I suppose normal people get mad about something, and then cool down about an issue as more time passes. Not so for the curmudgeon. I wrote the previous post in a fit of white hot anger. I went off. I blew a gasket. And a million other clichés anyone can think of. One would think that after 12 hours have passed, my hot head would’ve cooled down. Nope. If anything, my head is hotter.

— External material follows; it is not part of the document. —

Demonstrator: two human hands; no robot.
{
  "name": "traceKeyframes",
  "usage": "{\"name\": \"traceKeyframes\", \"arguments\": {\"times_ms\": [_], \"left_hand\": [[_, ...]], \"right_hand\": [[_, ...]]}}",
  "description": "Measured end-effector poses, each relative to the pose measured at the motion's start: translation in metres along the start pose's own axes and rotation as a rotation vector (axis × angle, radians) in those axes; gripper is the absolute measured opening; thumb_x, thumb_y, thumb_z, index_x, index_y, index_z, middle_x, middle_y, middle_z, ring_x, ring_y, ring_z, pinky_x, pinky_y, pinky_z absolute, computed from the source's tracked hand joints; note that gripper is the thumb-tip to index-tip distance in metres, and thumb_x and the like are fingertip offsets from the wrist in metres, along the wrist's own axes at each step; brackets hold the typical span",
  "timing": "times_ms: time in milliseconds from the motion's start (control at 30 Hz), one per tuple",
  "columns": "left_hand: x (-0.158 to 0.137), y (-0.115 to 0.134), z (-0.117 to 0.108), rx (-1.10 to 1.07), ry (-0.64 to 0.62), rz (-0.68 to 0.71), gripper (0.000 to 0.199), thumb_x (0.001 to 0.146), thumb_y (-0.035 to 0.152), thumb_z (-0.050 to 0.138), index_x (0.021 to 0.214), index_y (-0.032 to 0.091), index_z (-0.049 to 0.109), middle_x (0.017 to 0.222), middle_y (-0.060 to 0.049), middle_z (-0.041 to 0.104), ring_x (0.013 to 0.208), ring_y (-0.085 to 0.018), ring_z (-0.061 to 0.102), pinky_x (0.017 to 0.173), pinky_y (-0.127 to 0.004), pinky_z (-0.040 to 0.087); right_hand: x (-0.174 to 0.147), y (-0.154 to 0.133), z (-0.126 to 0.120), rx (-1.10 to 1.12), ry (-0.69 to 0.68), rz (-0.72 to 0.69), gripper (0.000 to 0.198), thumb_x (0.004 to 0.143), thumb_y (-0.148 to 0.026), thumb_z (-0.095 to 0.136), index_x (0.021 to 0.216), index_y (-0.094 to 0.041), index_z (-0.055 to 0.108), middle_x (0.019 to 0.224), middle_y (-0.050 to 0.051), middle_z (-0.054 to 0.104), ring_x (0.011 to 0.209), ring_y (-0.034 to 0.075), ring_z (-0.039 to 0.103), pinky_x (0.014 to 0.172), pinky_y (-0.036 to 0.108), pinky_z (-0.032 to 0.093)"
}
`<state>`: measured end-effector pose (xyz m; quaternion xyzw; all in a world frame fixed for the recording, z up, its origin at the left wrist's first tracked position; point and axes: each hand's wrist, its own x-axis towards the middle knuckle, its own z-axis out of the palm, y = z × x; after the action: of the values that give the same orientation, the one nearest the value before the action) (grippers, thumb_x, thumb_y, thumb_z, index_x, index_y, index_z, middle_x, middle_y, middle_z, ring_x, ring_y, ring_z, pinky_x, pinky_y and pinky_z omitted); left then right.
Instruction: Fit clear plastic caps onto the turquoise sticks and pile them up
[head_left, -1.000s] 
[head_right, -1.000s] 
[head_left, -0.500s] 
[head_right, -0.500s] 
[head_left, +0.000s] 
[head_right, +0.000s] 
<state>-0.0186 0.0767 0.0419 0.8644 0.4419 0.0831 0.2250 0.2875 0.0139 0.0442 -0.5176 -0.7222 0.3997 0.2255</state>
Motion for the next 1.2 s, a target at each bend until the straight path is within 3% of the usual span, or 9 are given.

I wrote from my narrow minded own point of view. That “Time” post contained some—for lack of a better word, triggers—for me. I get so tired every Mother’s Day, the women who’ve chosen to not have children write blog posts or news articles defending their decision. Well, I like reading these pieces, it makes me feel like less of a freak for my own stance. I just hate the way these things pop up every May in an almost defensive “I chose not to have children and that’s ok, I’m not just some sad, unfulfilled woman crying this whole day” way that irks me. I used to think not having kids was a normal, logical choice for myself. With each passing year, I feel more and more as if I’m viewed as some kind of radical, sticking my middle finger up at society by not procreating. Well, yeah, I often am sticking up my middle finger, but in lots of ways for lots of reasons, not child related!

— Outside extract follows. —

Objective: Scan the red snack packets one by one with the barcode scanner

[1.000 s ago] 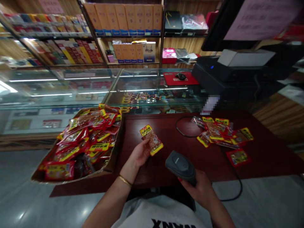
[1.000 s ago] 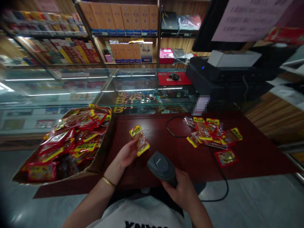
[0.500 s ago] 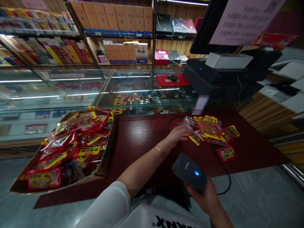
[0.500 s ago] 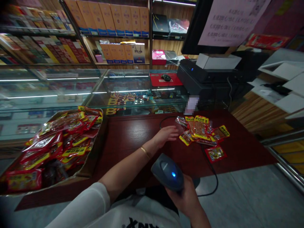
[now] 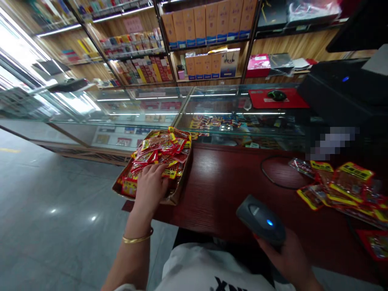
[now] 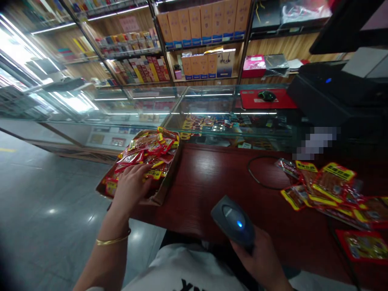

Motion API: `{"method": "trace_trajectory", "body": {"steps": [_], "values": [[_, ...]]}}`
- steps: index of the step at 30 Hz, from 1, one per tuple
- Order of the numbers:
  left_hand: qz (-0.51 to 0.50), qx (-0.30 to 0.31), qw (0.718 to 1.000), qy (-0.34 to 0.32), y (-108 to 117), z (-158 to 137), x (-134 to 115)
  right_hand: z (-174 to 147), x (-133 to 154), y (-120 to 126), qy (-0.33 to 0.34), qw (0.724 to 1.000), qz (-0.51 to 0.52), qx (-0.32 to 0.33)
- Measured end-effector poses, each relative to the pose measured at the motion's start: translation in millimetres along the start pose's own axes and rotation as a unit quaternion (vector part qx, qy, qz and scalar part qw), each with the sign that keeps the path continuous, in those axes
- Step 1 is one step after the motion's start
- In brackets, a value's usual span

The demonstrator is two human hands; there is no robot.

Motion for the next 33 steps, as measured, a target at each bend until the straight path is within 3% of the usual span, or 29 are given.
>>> {"method": "trace_trajectory", "body": {"steps": [3,5,9,13,16,19,22,29,31,33], "values": [[0.068,0.034,0.997,0.000,-10,3,12,1,0,-2,0.004,1.000,-0.017,-0.003],[0.054,0.015,0.998,0.001,-13,4,10,-2,-2,-1,-0.002,1.000,-0.025,-0.005],[-0.073,-0.085,0.994,0.015,2,3,4,-7,-7,2,-0.021,0.999,-0.029,-0.001],[-0.193,-0.171,0.958,0.126,29,-9,7,-7,-5,9,-0.030,0.999,-0.033,-0.013],[-0.265,-0.204,0.929,0.156,39,-14,-6,-5,-2,11,-0.044,0.999,-0.020,-0.018],[-0.427,-0.126,0.876,0.185,11,-9,-23,-4,1,12,-0.052,0.998,-0.008,-0.025],[-0.585,-0.010,0.782,0.213,-37,-6,-43,-4,4,13,-0.037,0.999,-0.016,-0.028],[-0.718,0.117,0.631,0.268,-105,-16,-67,-11,-8,17,-0.034,0.999,-0.024,-0.032],[-0.725,0.151,0.622,0.255,-120,-19,-71,-11,-8,19,-0.031,0.999,-0.027,-0.035],[-0.701,0.160,0.655,0.232,-134,-21,-68,-11,-6,18,-0.021,0.999,-0.028,-0.025]]}}
Point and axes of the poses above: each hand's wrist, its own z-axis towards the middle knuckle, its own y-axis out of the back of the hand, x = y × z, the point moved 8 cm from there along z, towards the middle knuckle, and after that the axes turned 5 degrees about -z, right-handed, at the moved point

The other trigger is the focus on estrogen positive cancers, ignoring HER2 positives. I actually understand that a bit; only 20% are HER2 positive, so naturally most conversations or information about breast cancer will be about the majority, as maybe it should be. Come to think of it, I marvel at the invention of Herceptin. I cannot believe Big Pharma went out to make a drug for such a small part of a lucrative market (gonna have to read up on the history of that drug). But hey, that drug is the third top seller of all cancer drugs (see here), so I guess I shouldn’t feel bad for the poor ol’ drug companies (YES, being VERY sarcastic). I imagine the sophisticated marketing plan discussion for the drug boiled down to “hey we are only going to be able to get a portion of these desperate women (read breast cancer patients), I know, let’s charge the shit out the women who want this drug!”

But this morning I put myself in the shoes of women who had kids and got hit by cancer…especially estrogen positive cancer. Or wanted kids, and have been denied the chance to have them because of cancer. Or are indeed estrogen positive and chose not to have kids. How do these women feel? If any of these women interpreted the “Time” post the way I did, (that having a baby and breastfeeding it for a year is a way to prevent breast cancer, and if you got breast cancer because you didn’t do this you deserve it, and you’ve put a burden on public health), what must these women feel? If you are such a woman, reading this, I welcome comments (to me, to others, have a conversation here if you want, let loose, I LOVE that). I hesitate to speak for any such woman. I’ve done so before (here), in putting myself in the shoes of those who get so-called unnecessary mastectomies, because I can understand it, although I got the “approved” lumpectomy instead. (Still cannot believe I did that, I fall into so many small percentages regarding cancer, I don’t think the “low probability of breast cancer returning in same or other breast” as doctors like to yammer on about can actually apply to me. I had less than half a percent of a chance of getting cancer before 40 and I did, so you over there with your low stats bullshit, bite me.)

So thoughts on this topic—let ‘em rip, because I want to know. And thanks Cancer In My Thirties, for making me view it another way!

In the meantime, my challenge to the two doctors (Dr. Kathleen Marinelli, MD and Dr. Melissa C. Bartick, MD) quoted in the “Time” post regarding how breast cancer can be prevented by breast feeding: Good job on finding a prevention that many of us are so desperate for. Now, figure out a way to take that knowledge and turn it into another preventative method. Not every woman is cut out to be a mother, and they should not feel like not fulfilling their biological imperative will kill them.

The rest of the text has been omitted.